Regex Tester
Test regular expressions with real-time match highlighting. 100% client-side — your data stays in your browser.
Regular Expressions: A Practical Introduction
Regular expressions (regex) are patterns that match text. They're built into virtually every programming language, text editor, and command-line tool. A regex like /\d{3}-\d{4}/ matches phone number patterns like "555-1234". Learning regex is one of the highest-leverage skills in programming — a single regex can replace dozens of lines of string-parsing code.
The basics are straightforward. . matches any character. \d matches any digit. \w matches any word character (letter, digit, underscore). * means "zero or more." + means "one or more." ? means "zero or one." {3} means "exactly 3." [abc] matches any one of a, b, or c. ^ matches the start of a line. $ matches the end.
Where regex gets complex is combining these primitives. /^[a-zA-Z0-9._%+-]+@[a-zA-Z0-9.-]+\.[a-zA-Z]{2,}$/ is a basic email validator. It looks intimidating, but break it down piece by piece and each part is simple: "one or more alphanumeric or special characters, then @, then one or more alphanumeric characters with dots, then a dot, then 2+ letters."
Common Regex Patterns
Email validation: /^[\w.+-]+@[\w-]+\.[a-zA-Z]{2,}$/ — catches most valid emails.
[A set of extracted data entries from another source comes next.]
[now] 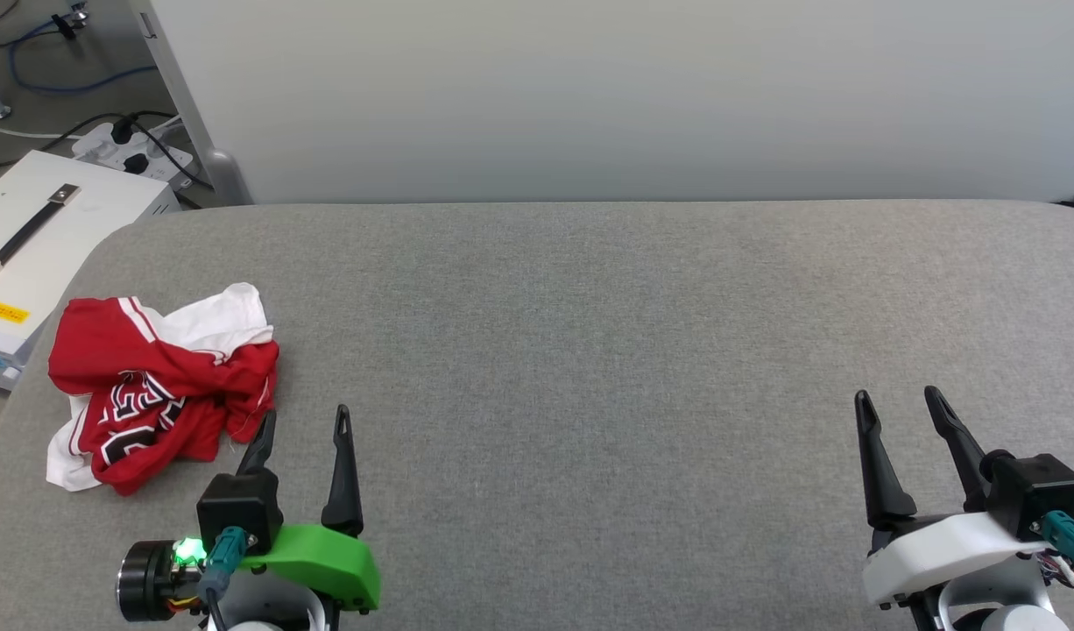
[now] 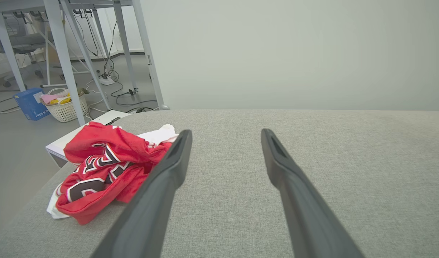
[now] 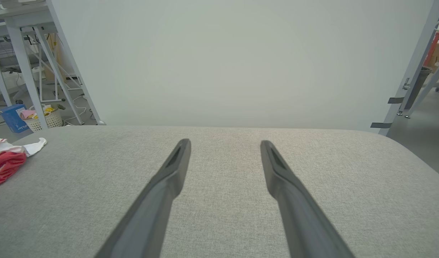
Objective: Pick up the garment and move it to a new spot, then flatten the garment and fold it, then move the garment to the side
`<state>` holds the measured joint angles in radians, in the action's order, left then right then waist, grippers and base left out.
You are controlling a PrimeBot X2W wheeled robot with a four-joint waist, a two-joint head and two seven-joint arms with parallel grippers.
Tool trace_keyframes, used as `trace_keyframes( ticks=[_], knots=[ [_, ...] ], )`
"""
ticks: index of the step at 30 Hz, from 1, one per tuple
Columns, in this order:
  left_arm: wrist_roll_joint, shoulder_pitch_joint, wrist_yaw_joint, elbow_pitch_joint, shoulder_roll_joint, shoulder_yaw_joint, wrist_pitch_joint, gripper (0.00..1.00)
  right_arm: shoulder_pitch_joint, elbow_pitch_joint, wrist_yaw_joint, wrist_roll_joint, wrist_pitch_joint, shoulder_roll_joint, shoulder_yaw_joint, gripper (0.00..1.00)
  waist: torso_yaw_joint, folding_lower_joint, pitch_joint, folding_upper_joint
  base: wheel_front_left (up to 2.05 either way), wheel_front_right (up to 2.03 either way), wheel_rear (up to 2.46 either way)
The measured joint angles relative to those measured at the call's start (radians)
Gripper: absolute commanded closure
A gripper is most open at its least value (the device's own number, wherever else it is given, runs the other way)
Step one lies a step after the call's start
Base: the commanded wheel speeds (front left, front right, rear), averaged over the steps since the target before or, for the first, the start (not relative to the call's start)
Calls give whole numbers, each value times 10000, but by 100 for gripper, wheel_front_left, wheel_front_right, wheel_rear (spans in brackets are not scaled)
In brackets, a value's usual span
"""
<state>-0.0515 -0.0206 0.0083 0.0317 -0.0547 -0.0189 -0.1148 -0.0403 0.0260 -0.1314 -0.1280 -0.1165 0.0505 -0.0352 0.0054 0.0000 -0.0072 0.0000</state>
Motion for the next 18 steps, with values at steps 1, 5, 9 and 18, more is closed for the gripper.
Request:
trace_keyframes(
  ticks=[1,5,9,18],
  knots=[
    [-2,-1,0,15,0,-2,-6,0,-2,0,0,0,-29,0,4,0,3,0,0,0,0,0,0],
    [-23,-9,0,50,2,4,-94,0,-45,0,0,-2,-113,0,12,0,16,0,-6,0,0,0,0],
    [-25,-34,0,82,2,0,-180,0,-156,0,0,-46,-196,0,10,0,29,0,-17,0,0,0,0],
    [-121,-135,2,148,2,0,-387,0,-213,-4,0,-240,-368,0,-4,0,44,0,-41,0,0,0,0]
  ],
)
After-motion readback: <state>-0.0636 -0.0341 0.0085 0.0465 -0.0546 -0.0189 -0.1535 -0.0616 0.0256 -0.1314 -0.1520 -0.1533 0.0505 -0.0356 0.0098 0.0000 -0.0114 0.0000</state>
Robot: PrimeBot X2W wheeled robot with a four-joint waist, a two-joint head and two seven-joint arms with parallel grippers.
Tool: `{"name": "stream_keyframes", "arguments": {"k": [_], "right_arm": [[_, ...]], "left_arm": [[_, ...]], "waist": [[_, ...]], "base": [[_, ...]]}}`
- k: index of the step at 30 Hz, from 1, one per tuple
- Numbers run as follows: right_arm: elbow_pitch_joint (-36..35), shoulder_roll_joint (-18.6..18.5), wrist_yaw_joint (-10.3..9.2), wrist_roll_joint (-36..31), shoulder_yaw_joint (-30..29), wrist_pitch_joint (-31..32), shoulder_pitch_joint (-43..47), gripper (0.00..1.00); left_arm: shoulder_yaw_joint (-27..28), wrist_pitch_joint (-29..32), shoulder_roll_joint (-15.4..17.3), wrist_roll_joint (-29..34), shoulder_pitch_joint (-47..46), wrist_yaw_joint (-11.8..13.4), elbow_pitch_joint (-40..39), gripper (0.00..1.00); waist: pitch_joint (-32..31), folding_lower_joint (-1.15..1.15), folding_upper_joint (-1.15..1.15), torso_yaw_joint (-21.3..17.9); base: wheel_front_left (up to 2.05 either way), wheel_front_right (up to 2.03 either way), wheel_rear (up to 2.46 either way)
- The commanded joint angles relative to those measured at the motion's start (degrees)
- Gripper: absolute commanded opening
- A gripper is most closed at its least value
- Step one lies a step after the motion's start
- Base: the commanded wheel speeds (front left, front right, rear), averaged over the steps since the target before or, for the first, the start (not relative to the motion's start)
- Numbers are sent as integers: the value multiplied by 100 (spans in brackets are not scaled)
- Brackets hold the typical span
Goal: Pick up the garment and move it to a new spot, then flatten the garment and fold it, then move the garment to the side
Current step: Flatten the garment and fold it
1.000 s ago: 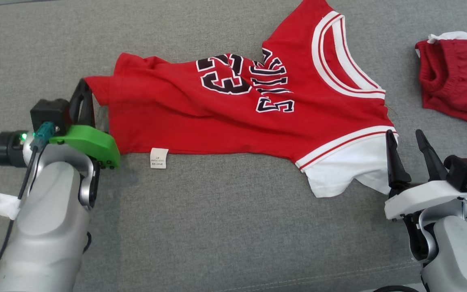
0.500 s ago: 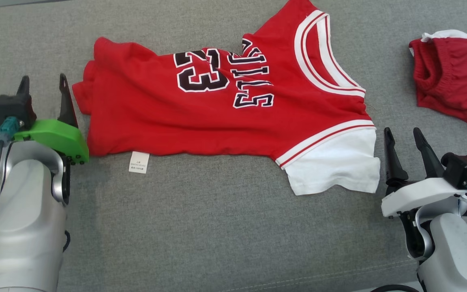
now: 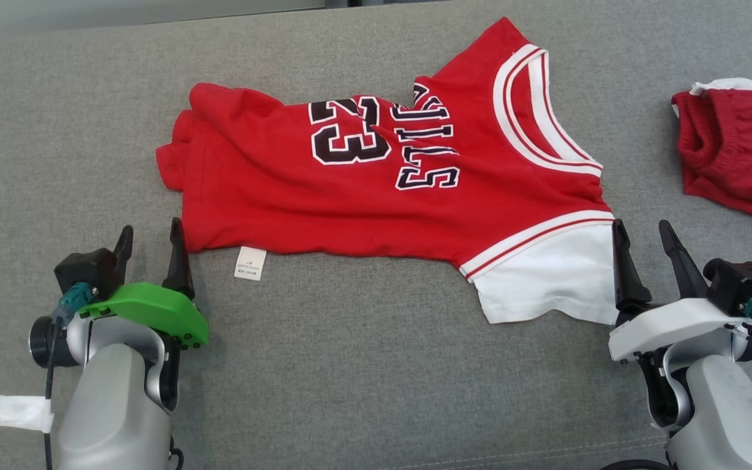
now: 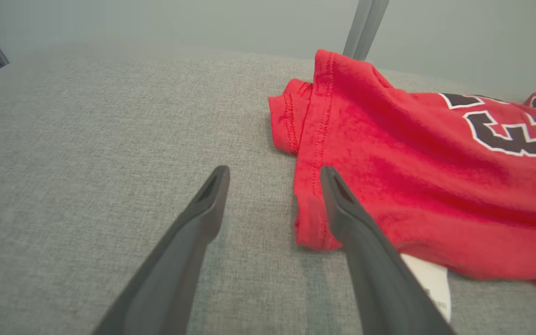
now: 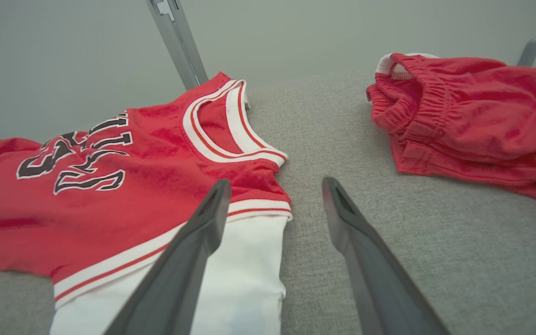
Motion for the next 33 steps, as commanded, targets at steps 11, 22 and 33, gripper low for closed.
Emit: {"name": "stream_keyframes", "arguments": {"k": [11,22,33], "right_arm": [[-5,-67,-10,52,59,4,18,100],[-2,-105,-10,25,3,5,33,100],[60,-17,-10,100,-71,4,242,100]], "left_arm": [[6,2,-160,-115,-16,-182,138,100],[-98,2,-119,-101,-71,-188,303,0],[-229,2,-179,-73,512,-189,-684,0]], "waist": [[116,0,0,-161],[102,0,0,-183],[-349,0,0,268]], "base": [[0,0,0],[0,0,0],[0,0,0]]}}
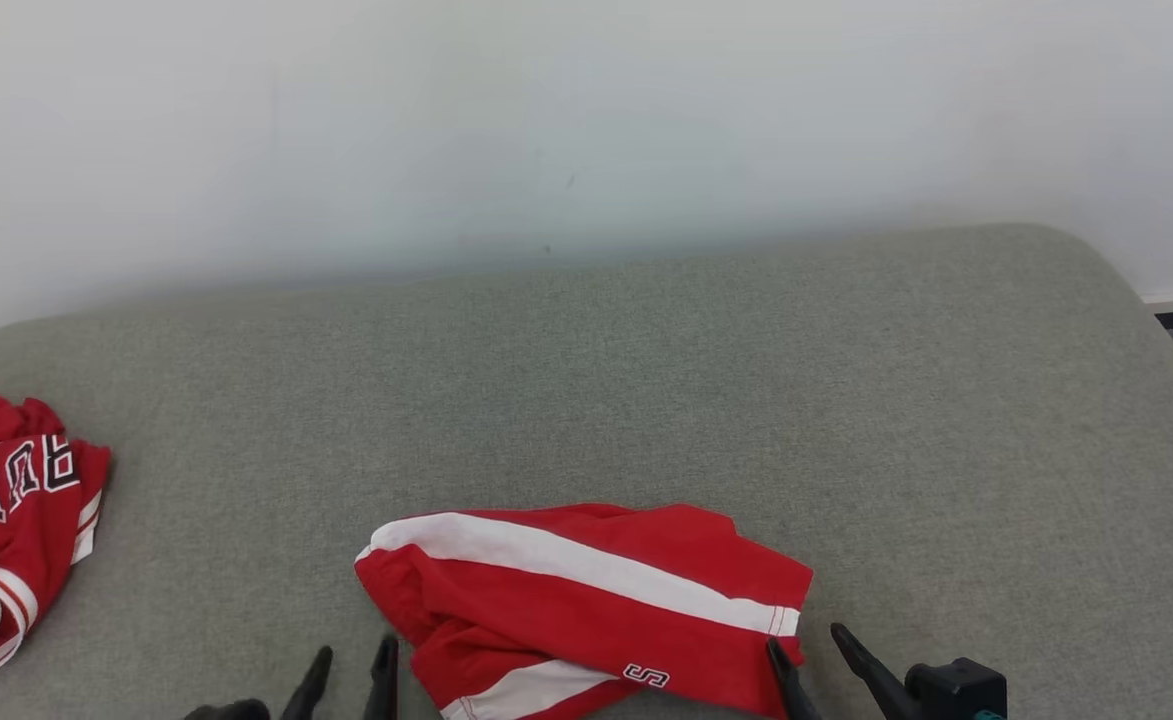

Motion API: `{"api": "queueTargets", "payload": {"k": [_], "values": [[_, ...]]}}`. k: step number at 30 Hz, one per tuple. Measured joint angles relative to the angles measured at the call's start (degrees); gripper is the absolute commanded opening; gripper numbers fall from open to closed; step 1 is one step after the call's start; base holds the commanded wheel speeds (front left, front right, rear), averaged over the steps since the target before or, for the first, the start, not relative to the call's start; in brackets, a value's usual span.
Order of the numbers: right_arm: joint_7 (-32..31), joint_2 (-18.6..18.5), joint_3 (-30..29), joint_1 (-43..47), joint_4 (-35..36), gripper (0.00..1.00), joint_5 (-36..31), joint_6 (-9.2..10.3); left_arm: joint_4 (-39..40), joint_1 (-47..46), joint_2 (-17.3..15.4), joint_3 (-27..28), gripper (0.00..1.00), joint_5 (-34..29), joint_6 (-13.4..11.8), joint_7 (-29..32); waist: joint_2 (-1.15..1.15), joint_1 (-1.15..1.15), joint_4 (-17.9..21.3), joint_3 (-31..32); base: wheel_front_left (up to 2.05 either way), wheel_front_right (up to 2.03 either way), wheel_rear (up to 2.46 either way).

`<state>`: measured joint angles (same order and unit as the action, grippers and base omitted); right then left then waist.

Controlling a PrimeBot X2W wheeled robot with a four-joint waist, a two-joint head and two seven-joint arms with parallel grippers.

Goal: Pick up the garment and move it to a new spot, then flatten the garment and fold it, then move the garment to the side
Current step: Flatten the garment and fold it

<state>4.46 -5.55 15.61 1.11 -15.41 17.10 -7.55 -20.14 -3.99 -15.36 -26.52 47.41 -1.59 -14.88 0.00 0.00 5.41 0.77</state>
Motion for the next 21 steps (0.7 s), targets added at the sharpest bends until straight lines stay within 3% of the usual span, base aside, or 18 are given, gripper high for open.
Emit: {"api": "queueTargets", "payload": {"k": [8, 21], "values": [[-1.5, -0.1, -0.6, 0.8, 0.6, 1.0, 0.2, 0.0, 9.8, 7.3, 2.2, 10.6, 1.0, -12.5, 1.2, -0.2, 0.0, 0.0, -2.4, 0.3, 0.0, 0.0, 0.0], [-7.3, 1.4, -3.5, 0.7, -0.8, 1.0, 0.2, 0.0, 10.2, 11.0, 8.0, 17.5, 1.0, -19.8, 6.2, -0.2, 0.0, 0.0, -5.6, 0.7, 0.0, 0.0, 0.0]]}}
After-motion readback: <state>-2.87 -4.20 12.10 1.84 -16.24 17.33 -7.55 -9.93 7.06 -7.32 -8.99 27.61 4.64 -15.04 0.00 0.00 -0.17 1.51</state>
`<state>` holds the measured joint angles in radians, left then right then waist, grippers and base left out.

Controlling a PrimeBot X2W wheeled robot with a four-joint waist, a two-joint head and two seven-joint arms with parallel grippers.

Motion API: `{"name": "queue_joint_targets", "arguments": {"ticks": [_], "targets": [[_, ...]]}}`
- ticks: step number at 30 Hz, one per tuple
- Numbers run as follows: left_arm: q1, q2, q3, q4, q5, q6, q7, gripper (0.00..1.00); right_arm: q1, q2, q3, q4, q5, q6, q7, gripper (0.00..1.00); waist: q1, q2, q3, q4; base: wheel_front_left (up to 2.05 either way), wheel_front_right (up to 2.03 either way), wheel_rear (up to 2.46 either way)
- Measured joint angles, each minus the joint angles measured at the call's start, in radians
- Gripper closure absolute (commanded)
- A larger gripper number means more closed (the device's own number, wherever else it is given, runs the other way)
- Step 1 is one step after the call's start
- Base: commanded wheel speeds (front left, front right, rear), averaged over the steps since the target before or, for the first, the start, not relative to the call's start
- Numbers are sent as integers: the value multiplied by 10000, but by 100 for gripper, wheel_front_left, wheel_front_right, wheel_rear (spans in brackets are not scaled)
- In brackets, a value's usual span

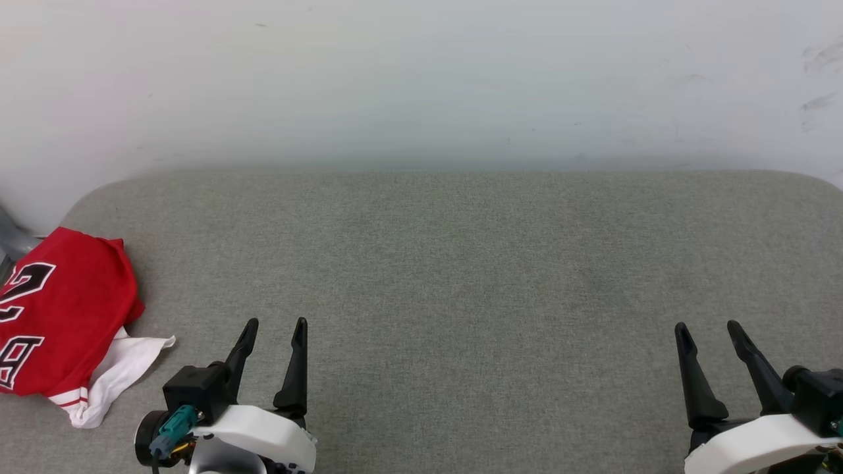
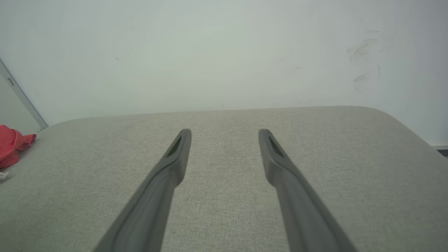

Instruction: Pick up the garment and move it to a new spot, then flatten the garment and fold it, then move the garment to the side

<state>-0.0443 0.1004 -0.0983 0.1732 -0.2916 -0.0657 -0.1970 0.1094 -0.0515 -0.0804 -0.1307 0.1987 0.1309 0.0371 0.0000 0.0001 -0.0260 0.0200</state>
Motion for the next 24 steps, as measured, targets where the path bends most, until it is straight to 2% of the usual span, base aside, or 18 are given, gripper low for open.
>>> {"name": "queue_joint_targets", "arguments": {"ticks": [14, 24], "targets": [[-5, -54, 56, 301, 527, -140, -286, 0, 154, 2, -173, -364, -593, 0, -132, 0, 0, 0, -22, 130, 0, 0, 0], [-232, -67, 209, 610, 1007, -270, -481, 0, 257, 2, 56, -773, -1181, 0, -322, 0, 0, 0, -5, 827, 0, 0, 0]]}}
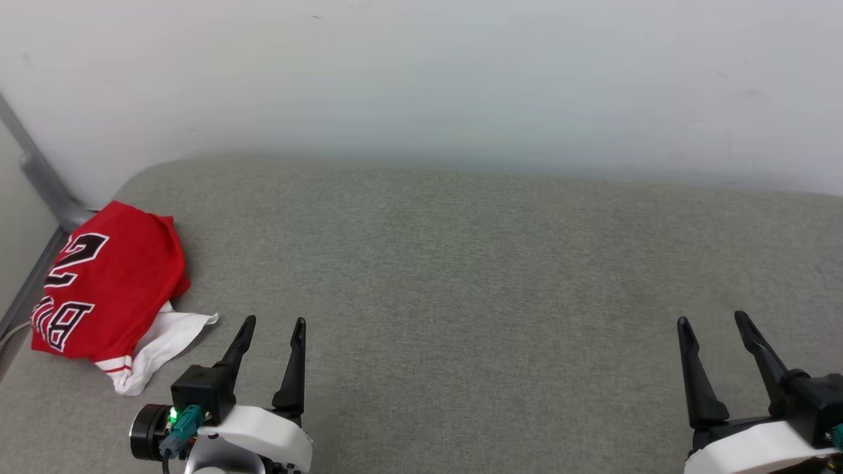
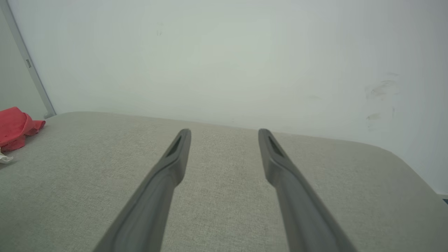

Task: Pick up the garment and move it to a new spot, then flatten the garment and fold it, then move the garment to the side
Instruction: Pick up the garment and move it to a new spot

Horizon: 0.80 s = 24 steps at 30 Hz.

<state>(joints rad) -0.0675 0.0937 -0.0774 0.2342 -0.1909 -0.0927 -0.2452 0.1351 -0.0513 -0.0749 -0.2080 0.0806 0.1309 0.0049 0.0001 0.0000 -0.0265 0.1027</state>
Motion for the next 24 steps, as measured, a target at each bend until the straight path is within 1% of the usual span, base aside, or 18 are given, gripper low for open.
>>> {"name": "queue_joint_targets", "arguments": {"ticks": [5, 10, 24], "targets": [[-60, 113, 176, 56, 393, 82, -73, 0, 7, 2, 278, -127, -441, 2, -13, 0, 0, 0, 12, 600, 0, 0, 0], [-106, 219, 328, 65, 759, 148, -155, 0, -1, 2, 545, -176, -840, 2, -48, 0, 0, 0, 25, 1341, 0, 0, 0], [-110, 301, 813, -61, 706, 174, -178, 0, -122, 6, 694, 94, -523, 2, -207, 0, 0, 0, 68, 3298, 0, 0, 0]]}}
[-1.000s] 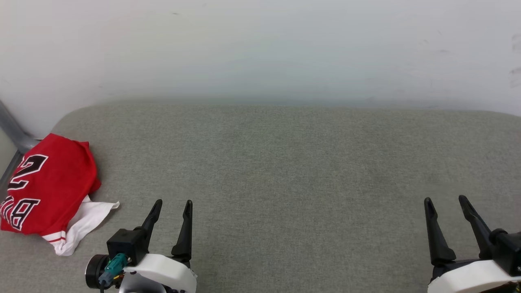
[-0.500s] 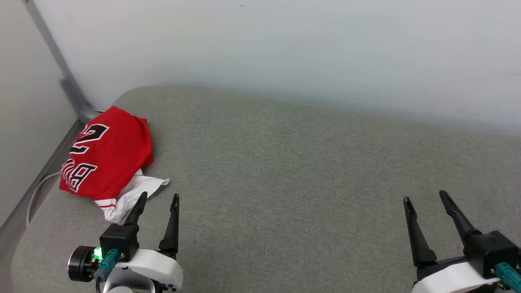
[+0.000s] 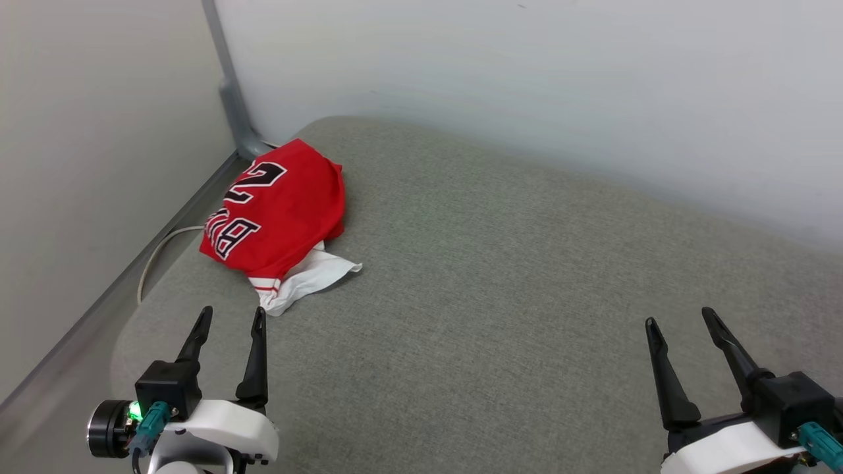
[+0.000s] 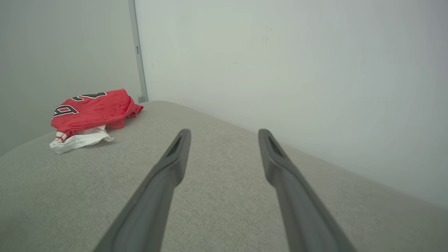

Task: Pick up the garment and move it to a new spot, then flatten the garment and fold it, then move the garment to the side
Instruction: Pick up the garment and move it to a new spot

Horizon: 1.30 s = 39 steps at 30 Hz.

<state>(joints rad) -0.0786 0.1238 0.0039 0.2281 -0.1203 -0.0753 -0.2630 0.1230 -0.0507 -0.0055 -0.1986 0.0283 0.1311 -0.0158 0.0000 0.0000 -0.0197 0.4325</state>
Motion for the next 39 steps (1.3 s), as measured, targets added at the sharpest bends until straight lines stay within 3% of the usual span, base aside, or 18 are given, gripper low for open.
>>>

Note that truly comprehensive email validation via regex is practically impossible due to the RFC 5322 spec's complexity.
URL matching: /https?:\/\/[\w.-]+(?:\.[\w]{2,})(?:\/[^\s]*)?/ — matches http and https URLs with optional paths.
IP address: /\b(?:\d{1,3}\.){3}\d{1,3}\b/ — matches IPv4 addresses (doesn't validate range, so 999.999.999.999 would match).
Date (YYYY-MM-DD): /\d{4}-(?:0[1-9]|1[0-2])-(?:0[1-9]|[12]\d|3[01])/ — matches ISO 8601 date format with basic validation.
Phone number (US): /(?:\+1[-.\s]?)?\(?\d{3}\)?[-.\s]?\d{3}[-.\s]?\d{4}/ — matches various US phone formats like (555) 123-4567, 555-123-4567, +1 555 123 4567.
Regex Performance and Gotchas
Catastrophic backtracking is the biggest performance trap in regex. Patterns like /(a+)+b/ can take exponential time on inputs like "aaaaaaaaaaaaaaac" because the engine tries every possible way to divide the a's between the inner and outer groups before failing. Avoid nested quantifiers on overlapping patterns.
Greedy vs. lazy matching. By default, .* is greedy — it matches as much as possible. .*? is lazy — it matches as little as possible. This matters when parsing HTML: /<div>.*<\/div>/ matches from the first <div> to the last </div> on the line. Add ? to match the closest closing tag instead.
Don't parse HTML with regex. This is a classic mistake. HTML is a context-free grammar that regex fundamentally can't parse correctly. Use a proper HTML parser (DOMParser in browsers, cheerio in Node.js) for anything beyond trivial text extraction.